Le rapport d’expertise de l’INSERM préconisant le dépistage des « troubles des conduites » chez les jeunes enfants (Le Monde du 23 septembre 2005) a provoqué un large débat sur le risque d’une dérive des pratiques de soin psychique vers des fins normatives et de contrôle social. En revanche, si les méthodes d’intervention proposées par le rapport de l’INSERM ont été justement condamnées, les formes de souffrance psychique des jeunes enfants qu’il a mises en avant existent bel et bien. Dès l’âge de trois ans, les enfants d’aujourd’hui ont déjà des profils psychologiques marqués : certains se perçoivent plutôt comme des dominants et des agresseurs potentiels, d’autres comme des victimes craintives et d’autres encore comme des redresseurs de torts. Ces profils sont sous la dépendance de nombreux facteurs, mais les programmes télévisuels qui stressent les enfants et les confrontent à des surcharges émotionnelles importantes – notamment au moment des actualités télévisées – renforcent très vite ceux ci. Un enfant qui a tendance à se percevoir comme agresseur est incité à renforcer ce rôle de manière à se rassurer face à un monde audio visuel qui l’angoisse, tandis que celui qui se sent victime a tendance à se sentir de plus en plus menacé.

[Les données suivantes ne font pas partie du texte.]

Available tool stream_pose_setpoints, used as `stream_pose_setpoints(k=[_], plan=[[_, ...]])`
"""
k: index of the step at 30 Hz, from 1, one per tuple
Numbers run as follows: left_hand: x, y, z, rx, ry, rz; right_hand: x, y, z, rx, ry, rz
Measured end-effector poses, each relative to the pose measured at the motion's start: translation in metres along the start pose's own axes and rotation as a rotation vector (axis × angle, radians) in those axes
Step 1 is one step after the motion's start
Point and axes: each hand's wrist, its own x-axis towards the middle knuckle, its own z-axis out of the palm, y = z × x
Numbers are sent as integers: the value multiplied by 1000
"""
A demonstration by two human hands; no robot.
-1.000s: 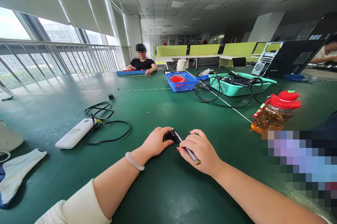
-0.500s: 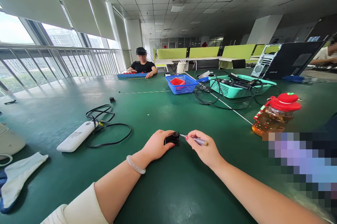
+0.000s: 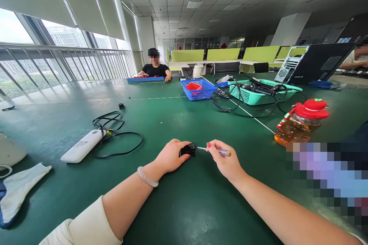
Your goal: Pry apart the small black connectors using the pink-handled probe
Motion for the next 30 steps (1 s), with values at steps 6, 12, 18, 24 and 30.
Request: stream_pose_setpoints(k=[6,12,18,24,30], plan=[[0,0,0,17,-2,14,0,-1,2,-106,70,-48],[-1,-1,0,39,8,5,-2,1,3,-114,37,-72],[0,-2,1,25,16,23,-6,-5,3,-183,-59,-109],[1,-3,2,27,11,19,-3,-2,3,-169,-157,-85],[1,-3,1,35,3,3,-4,-3,4,-307,-252,-212]])
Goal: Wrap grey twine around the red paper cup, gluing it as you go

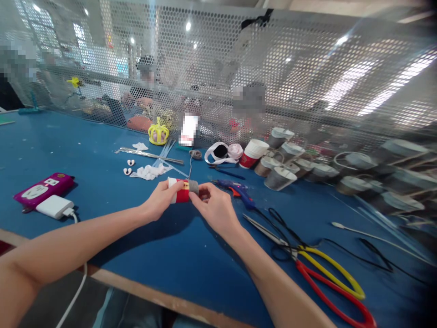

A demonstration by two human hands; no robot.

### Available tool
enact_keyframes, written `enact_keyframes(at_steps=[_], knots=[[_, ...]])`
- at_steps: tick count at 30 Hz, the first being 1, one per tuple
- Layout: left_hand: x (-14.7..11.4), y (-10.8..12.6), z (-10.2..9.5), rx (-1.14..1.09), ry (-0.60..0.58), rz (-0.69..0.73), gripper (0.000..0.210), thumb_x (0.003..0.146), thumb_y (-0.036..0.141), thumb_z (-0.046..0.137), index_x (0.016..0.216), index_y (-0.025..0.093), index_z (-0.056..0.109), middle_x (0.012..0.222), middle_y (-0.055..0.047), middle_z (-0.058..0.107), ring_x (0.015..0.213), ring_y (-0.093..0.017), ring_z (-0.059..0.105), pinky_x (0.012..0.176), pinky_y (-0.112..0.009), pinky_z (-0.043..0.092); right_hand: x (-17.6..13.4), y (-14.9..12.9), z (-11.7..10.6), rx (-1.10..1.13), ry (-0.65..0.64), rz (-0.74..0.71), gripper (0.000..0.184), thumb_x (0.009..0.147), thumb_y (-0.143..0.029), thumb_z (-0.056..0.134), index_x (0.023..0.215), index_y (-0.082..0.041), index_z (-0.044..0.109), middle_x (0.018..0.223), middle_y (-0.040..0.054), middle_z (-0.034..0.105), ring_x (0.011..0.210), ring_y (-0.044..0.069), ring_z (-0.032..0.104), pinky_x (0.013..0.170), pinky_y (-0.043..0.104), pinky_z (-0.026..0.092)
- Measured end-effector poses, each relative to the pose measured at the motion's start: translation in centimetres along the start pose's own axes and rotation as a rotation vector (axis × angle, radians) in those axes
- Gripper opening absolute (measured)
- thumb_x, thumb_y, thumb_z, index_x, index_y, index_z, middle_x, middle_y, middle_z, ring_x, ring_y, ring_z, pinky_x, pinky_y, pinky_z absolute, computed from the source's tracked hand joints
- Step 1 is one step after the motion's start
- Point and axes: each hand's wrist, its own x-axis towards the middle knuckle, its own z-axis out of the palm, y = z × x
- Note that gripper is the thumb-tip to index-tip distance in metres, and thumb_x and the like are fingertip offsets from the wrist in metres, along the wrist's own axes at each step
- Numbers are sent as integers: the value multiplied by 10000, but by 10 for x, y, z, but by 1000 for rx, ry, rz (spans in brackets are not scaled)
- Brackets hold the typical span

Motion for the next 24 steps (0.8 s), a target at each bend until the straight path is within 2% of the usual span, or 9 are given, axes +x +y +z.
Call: enact_keyframes(at_steps=[7,12,16,19,21,24], knots=[[1,-2,-2,2,-43,21,285,686,358,599,810,107,651,692,-29,653,636,-113,570,607,-197,425,0,-2,-3,39,-22,30,115,698,-300,560,699,-188,535,655,34,612,590,165,559,581,292,429],[1,2,-2,-73,-63,41,271,660,348,634,786,109,646,663,-21,650,611,-106,564,593,-193,428,11,0,-18,125,-102,69,282,762,-434,486,715,-168,567,692,45,618,651,163,562,605,275,428],[1,6,-2,-104,-58,63,250,657,339,632,754,109,643,612,-12,635,548,-91,542,535,-180,413,16,8,-26,170,-138,171,359,807,-459,410,740,-145,572,675,56,591,606,147,544,534,256,414],[2,7,-3,-133,-43,99,216,672,320,620,737,116,644,593,-7,632,524,-82,533,502,-170,400,10,11,-24,254,-265,253,407,822,-491,369,882,-138,562,663,48,584,480,115,512,417,235,380],[3,7,-4,-154,-48,117,209,682,309,617,746,112,647,599,-13,638,533,-86,543,517,-175,409,2,10,-20,336,-384,297,411,797,-493,427,994,-147,528,736,58,607,470,113,530,377,227,376],[4,6,-5,-185,-87,135,215,691,298,620,779,104,649,649,-28,655,570,-98,565,566,-193,431,-11,6,-12,449,-530,356,363,729,-413,570,966,-141,534,712,41,612,442,93,522,366,209,377]])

L’introduction du jeu de rôle dès la maternelle pourrait s’opposer à cette tendance. Il existe en effet une corrélation directe entre la capacité de « faire semblant » et le pouvoir de surmonter la frustration des situations décevantes : mieux cette capacité est établie et plus l’enfant est à même de gérer les situations pénibles sur un mode indirect, celui du jeu. En outre, le jeu de rôle permettrait de lutter contre la tendance des enfants à adopter précocement des comportements qui s’auto renforcent en les invitant à changer successivement de rôle : ils seraient conviés à jouer l’agresseur, la victime et le redresseur de tort à tour de rôle. Ceux qui ont tendance à s’enfermer dans certains profils – notamment la peur et l’agression – ne seraient ainsi pas stigmatisés, mais invités à éprouver d’autres positions possibles et d’en sortir. Ils pourraient plus facilement se décoller des identifications enkystées. Les enfants qui tendent à se fixer dans un profil de victime seraient invités à s’en dégager, tout comme ceux qui tendent à se fixer dans un profil d’agresseur apprendraient à éprouver de l’empathie pour les victimes de (leur) violence* .

* Ce jeu de rôle pourrait être animé par les professeurs des classes maternelles  – par exemple une ou deux fois par semaine – à condition d’une formation et d’un encadrement spécifique.